Cette première lecture nous donne un aperçu de ce que nous faisons tous les jours : utiliser la Loi, les Dix Commandements, pour mettre une limite aux autres. Pour ne pas se faire envahir par l’autre, en commençant par nos proches. Alors que la Loi nous a été donnée par Dieu pour les aimer, les autres.
L’évangile d’aujourd’hui parle lui aussi, apparemment, de différents arguments. Il commence en disant : « Si quelqu’un m’aime, il gardera ma Parole, et mon Père l’aimera, et nous irons vers lui, et établirons notre demeure auprès de lui.
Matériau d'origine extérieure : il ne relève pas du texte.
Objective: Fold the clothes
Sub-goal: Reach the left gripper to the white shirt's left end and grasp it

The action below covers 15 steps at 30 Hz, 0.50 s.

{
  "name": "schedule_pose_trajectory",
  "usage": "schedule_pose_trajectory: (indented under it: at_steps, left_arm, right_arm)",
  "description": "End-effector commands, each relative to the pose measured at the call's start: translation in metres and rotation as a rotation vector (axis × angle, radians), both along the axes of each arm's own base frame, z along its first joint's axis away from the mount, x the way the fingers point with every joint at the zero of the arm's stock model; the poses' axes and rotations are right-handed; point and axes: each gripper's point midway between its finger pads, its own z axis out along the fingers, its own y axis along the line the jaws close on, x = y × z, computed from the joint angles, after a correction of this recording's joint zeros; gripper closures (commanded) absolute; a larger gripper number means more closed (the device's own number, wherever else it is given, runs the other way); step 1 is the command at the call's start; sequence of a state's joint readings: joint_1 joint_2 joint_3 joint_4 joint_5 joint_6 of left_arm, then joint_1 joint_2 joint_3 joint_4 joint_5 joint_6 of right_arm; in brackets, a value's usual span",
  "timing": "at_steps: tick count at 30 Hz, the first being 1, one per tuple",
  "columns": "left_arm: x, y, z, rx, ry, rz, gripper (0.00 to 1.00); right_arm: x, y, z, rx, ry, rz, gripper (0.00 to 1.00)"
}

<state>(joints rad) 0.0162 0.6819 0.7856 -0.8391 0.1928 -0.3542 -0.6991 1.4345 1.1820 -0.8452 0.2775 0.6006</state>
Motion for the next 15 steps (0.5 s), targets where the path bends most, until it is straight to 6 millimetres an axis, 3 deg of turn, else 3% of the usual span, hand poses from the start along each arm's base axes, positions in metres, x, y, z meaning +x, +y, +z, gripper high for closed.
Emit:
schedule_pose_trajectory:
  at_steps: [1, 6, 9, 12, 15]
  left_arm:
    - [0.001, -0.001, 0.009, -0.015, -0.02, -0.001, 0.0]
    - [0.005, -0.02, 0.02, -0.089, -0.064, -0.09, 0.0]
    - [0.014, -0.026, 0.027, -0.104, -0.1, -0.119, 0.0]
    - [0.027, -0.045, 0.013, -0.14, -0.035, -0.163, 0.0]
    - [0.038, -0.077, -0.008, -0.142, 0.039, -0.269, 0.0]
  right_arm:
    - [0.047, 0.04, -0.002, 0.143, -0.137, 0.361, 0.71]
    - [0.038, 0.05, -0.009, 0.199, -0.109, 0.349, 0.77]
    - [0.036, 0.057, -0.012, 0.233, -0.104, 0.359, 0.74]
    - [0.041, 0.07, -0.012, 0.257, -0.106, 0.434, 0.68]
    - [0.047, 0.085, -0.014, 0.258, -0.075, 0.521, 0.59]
Si quelqu’un ne m’aime pas, il ne gardera pas mes Paroles » (Jn 14,23). Ça veut dire quoi, de garder la Parole de Jésus ? Il ne nous est jamais arrivé, en lisant l’évangile, d’écarter certaines phrases de Jésus en disant : « Ça, même si c’est Jésus qui l’a dit, c’est à rejeter ». Et on fait une sélection de ce qui est bon et de ce qui est mauvais, dans les phrases de Jésus. Et on ne garde pas certaines de ses paroles. Mon expérience, c’est que beaucoup de passages de l’évangile que je ne comprenais pas ou que j’avais la tentation de rejeter se sont éclairés à la lumière de différents événements de ma vie, et, qui plus est, en me permettant de me confronter à la Loi sans me sentir jugé. Cela est venu grâce à l’Esprit Saint, qui est en même temps Esprit de Vérité et Défenseur (Jn 14,26) : il m’a dit la Vérité, mais, en même temps, Il m’a défendu. Et, en étant cet Esprit, l’Amour entre Jésus et son Père, les deux, Père et Fils, ont établi une demeure auprès de moi (cf. Jn 14,23) : tous les deux. En me donnant la Paix (Jn 14,27).
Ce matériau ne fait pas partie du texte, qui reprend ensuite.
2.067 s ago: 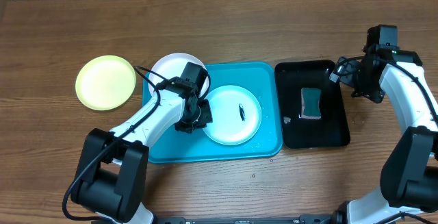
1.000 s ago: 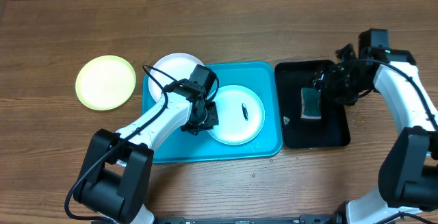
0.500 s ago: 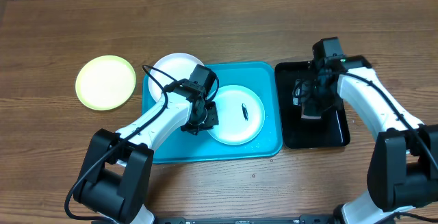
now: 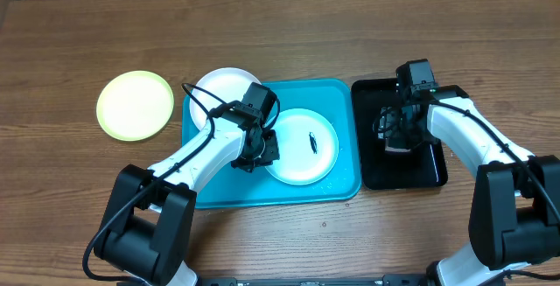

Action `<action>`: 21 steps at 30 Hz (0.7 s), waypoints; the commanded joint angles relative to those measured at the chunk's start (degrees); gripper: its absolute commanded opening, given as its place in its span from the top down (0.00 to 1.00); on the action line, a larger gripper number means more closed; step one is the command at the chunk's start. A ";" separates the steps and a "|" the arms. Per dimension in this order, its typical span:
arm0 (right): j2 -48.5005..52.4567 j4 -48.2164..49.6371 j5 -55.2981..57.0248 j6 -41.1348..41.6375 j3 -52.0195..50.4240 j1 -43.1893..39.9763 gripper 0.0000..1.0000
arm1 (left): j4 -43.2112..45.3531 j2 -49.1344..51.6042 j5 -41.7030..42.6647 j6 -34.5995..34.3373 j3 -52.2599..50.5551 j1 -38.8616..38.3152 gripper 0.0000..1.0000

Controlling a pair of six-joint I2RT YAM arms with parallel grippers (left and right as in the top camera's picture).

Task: Clean dirty plates on tray and stack at the side

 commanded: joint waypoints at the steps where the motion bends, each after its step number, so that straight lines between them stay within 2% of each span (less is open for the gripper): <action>1: 0.33 0.50 0.98 0.31 -1.60 -0.04 0.30 | -0.15 0.63 -0.52 -0.59 -0.52 -0.15 0.81; 2: 0.33 0.50 0.96 0.31 -2.03 -0.04 0.43 | -0.17 0.63 -0.50 -0.59 -0.52 -0.15 0.81; 4: 0.33 0.42 0.79 0.31 -2.86 -0.04 0.87 | -0.35 0.63 -0.35 -0.61 -0.52 -0.15 0.80; 5: 0.33 -0.02 0.59 0.28 -2.95 -0.04 0.96 | -0.52 0.63 -0.35 -0.61 -0.52 -0.15 0.80; 7: 0.33 -0.37 -0.52 0.00 -2.91 -0.04 0.96 | -0.76 0.63 -0.35 -0.61 -0.52 -0.15 0.80; 8: 0.28 -0.39 -0.72 0.00 -2.78 -0.04 0.83 | -0.81 0.63 -0.35 -0.59 -0.52 -0.15 0.80; 9: 0.28 -0.52 -0.74 0.00 -2.51 -0.04 0.45 | -0.83 0.63 -0.35 -0.59 -0.52 -0.15 0.80; 10: 0.28 -0.59 -0.74 0.00 -2.21 -0.04 0.20 | -0.83 0.63 -0.35 -0.59 -0.52 -0.15 0.80; 11: 0.26 -0.57 -0.72 0.00 -1.79 -0.04 0.11 | -0.85 0.63 -0.35 -0.59 -0.52 -0.15 0.80; 14: 0.26 0.17 -0.63 0.00 -0.92 -0.04 0.12 | -1.05 0.63 -0.35 -0.59 -0.52 -0.15 0.79; 15: 0.26 0.59 -0.52 0.00 -0.92 -0.04 0.21 | -1.07 0.63 -0.35 -0.59 -0.52 -0.15 0.79; 16: 0.28 0.74 -0.52 -0.04 -0.94 -0.04 0.39 | -1.09 0.63 -0.35 -0.61 -0.52 -0.15 0.79; 18: 0.28 0.59 -0.55 -0.13 -0.96 -0.04 0.94 | -1.16 0.63 -0.35 -0.59 -0.52 -0.15 0.79; 21: 0.28 0.52 -0.55 -0.13 -1.05 -0.04 0.95 | -1.20 0.63 -0.35 -0.61 -0.52 -0.15 0.79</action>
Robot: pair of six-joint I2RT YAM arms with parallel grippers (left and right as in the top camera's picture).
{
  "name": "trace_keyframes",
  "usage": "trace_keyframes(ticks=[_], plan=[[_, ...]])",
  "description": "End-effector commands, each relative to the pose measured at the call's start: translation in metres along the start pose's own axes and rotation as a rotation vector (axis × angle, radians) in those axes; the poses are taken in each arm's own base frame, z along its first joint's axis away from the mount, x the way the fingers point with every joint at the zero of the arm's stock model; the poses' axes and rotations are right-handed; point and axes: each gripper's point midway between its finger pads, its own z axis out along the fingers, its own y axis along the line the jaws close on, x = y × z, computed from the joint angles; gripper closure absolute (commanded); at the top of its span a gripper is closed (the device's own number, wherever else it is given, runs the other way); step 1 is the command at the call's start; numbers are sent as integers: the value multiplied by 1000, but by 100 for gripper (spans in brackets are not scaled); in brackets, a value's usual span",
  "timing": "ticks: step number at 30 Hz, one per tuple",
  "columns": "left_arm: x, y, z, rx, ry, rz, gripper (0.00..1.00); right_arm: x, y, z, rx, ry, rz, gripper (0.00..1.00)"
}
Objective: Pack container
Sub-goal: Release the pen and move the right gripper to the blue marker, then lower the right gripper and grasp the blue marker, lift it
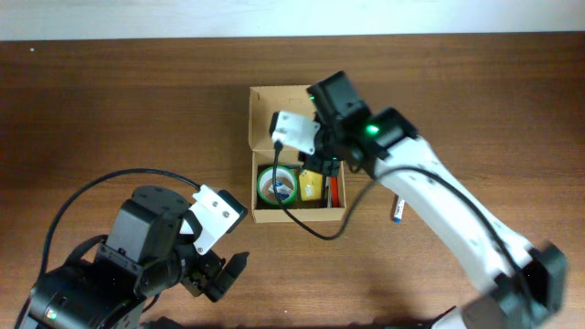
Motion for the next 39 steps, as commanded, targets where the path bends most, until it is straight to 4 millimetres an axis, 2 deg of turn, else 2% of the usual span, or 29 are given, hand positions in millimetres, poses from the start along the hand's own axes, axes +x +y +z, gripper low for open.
trace_keyframes(ticks=[1,6,14,20,25,29,33,39], plan=[[-4,-1,-4,8,-19,16,0,-1,-23,-39,161,0,167,69],[-4,-1,-4,8,-19,15,0,24,-40,-69,234,11,359,69],[-4,-1,-4,8,-19,16,0,102,-81,-90,329,78,835,69],[-4,-1,-4,8,-19,15,0,158,-94,-92,374,141,1170,69],[-4,-1,-4,8,-19,15,0,191,-87,-70,346,209,1391,69],[-4,-1,-4,8,-19,15,0,212,-67,-41,312,301,1473,74],[-4,-1,-4,8,-19,15,0,235,-51,-13,303,346,1541,74],[-4,-1,-4,8,-19,15,0,262,-32,9,297,379,1581,74]])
Cette même Paix dont le Christ parle : « Je vous laisse la paix, je vous donne ma paix. Ce n’est pas comme le monde la donne que je vous la donne » (Jn 14,27). Que veut-il dire, Jésus ? Parce que dans l’évangile de Saint Matthieu il avait dit une phrase apparemment contraire (un bel exemple, d’ailleurs, de phrase qu’on ne voudrait pas garder) : « Ne croyez pas que je sois venu porter la paix sur la terre… je ne suis pas venu porter la paix, mais l’épée. Car je suis venu séparer un homme contre son père, et une fille contre sa mère, et une bru contre sa belle-mère… » (Mt 10,34-36). Non ! Les deux phrases sont parfaitement cohérentes : dans nos familles, dans nos lieux de travail, dans nos cercles d’amitié, et, malheureusement, même en nos communautés chrétiennes, souvent, on a ce simulacre de paix. Une paix apparente faite de compromis, et, parfois, même de grands sourires, mais qui cachent des énormes jugements. On vit ensemble, mais en vérité on est séparés. Une paix où on utilise la Loi pour se défendre des autres, comme dans la lecture des Actes des Apôtres.
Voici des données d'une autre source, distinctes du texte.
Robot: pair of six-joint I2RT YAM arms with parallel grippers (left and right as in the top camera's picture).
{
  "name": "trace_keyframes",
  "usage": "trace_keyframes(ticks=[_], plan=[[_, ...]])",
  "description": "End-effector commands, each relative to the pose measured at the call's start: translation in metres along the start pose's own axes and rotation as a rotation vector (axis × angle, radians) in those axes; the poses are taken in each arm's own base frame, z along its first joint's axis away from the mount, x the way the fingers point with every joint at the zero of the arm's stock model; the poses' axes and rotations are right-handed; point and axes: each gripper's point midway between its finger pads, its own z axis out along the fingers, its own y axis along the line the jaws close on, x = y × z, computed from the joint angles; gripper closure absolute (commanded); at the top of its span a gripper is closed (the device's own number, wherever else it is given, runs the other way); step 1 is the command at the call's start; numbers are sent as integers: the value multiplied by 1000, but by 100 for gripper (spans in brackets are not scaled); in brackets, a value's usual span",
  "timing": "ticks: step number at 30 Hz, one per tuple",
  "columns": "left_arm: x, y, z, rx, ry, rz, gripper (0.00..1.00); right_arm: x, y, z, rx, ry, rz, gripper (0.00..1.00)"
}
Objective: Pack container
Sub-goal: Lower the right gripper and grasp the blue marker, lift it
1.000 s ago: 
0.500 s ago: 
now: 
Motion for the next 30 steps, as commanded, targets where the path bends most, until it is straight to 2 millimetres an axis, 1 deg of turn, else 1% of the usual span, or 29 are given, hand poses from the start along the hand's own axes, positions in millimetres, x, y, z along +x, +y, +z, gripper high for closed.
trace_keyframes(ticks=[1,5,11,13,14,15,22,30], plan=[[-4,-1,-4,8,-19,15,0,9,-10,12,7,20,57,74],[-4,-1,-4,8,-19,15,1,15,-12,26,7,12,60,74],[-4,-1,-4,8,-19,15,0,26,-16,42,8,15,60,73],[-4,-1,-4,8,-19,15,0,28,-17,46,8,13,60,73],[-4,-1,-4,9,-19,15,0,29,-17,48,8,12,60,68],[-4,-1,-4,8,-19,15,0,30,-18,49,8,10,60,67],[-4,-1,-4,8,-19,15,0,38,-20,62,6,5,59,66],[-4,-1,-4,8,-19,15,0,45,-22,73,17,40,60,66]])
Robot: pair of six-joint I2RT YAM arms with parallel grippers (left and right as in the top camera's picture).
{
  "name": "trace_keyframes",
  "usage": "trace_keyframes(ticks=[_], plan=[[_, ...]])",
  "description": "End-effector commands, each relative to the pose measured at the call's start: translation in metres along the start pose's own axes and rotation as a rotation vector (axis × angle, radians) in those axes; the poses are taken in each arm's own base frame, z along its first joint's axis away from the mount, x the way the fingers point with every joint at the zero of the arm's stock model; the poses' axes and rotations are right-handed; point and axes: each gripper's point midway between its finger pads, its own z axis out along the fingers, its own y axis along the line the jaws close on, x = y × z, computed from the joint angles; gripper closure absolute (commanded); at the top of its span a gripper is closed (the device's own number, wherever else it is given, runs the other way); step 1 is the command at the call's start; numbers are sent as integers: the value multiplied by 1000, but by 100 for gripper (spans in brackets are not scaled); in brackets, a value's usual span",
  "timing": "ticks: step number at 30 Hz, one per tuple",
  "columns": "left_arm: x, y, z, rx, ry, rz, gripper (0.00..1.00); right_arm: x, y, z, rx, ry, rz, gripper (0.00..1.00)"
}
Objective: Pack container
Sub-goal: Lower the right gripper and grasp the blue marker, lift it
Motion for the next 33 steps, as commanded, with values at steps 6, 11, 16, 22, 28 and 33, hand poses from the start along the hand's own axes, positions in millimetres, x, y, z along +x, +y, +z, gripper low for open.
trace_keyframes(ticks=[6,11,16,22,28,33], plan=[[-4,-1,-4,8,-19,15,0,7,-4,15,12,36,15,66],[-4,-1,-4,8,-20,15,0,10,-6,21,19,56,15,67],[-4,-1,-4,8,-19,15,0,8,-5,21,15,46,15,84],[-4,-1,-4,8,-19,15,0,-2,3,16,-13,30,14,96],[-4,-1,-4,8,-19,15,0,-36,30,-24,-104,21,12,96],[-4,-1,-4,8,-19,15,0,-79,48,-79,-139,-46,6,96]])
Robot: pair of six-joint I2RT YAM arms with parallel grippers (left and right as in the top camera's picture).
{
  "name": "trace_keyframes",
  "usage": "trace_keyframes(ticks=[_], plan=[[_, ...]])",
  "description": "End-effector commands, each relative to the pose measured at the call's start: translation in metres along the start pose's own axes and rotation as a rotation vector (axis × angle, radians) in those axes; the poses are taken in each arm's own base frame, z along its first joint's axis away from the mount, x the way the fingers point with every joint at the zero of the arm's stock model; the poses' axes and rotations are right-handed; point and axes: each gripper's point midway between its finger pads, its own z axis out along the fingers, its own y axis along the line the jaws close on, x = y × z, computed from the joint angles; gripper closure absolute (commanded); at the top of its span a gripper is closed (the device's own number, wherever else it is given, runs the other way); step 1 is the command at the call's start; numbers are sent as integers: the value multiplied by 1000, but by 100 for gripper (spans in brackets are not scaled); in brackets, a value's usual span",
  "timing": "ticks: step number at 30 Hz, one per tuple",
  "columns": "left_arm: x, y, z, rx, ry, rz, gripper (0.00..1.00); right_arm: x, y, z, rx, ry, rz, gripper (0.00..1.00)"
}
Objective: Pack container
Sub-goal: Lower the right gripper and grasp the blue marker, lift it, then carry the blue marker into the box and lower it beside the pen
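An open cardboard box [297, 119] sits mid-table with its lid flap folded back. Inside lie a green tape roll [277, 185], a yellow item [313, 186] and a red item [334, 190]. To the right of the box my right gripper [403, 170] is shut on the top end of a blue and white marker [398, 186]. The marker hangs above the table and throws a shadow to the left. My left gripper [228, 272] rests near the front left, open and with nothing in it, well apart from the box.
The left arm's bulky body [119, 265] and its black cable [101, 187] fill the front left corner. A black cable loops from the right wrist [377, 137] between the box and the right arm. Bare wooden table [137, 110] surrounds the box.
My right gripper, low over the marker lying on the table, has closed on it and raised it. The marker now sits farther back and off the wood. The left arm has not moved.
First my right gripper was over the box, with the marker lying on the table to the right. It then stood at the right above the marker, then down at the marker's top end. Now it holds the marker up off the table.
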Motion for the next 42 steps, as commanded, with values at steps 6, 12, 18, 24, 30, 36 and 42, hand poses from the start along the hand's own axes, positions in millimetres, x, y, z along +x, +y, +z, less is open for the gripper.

La séparation dont le Christ parle, au contraire, sert à mettre à nu ces séparations cachées, à « crever l’abcès ». À LES ADMETTRE, AVANT TOUT ! Mais on ne peut pas le faire par l’esprit qui règne souvent en nos milieux, l’esprit d’accusation. On ne peut le faire que par l’Esprit Défenseur, qui est aussi un Esprit de Vérité, qui nous guidera, avant tout, vers notre vérité à nous (cf. Jn 16,13). Nos péchés, avant tout. Mais sans peur, parce que cet Esprit nous dit que le Christ comprend notre vérité. Pour comprendre la vérité de notre adversaire et pardonner ses péchés. Et pour l’aimer.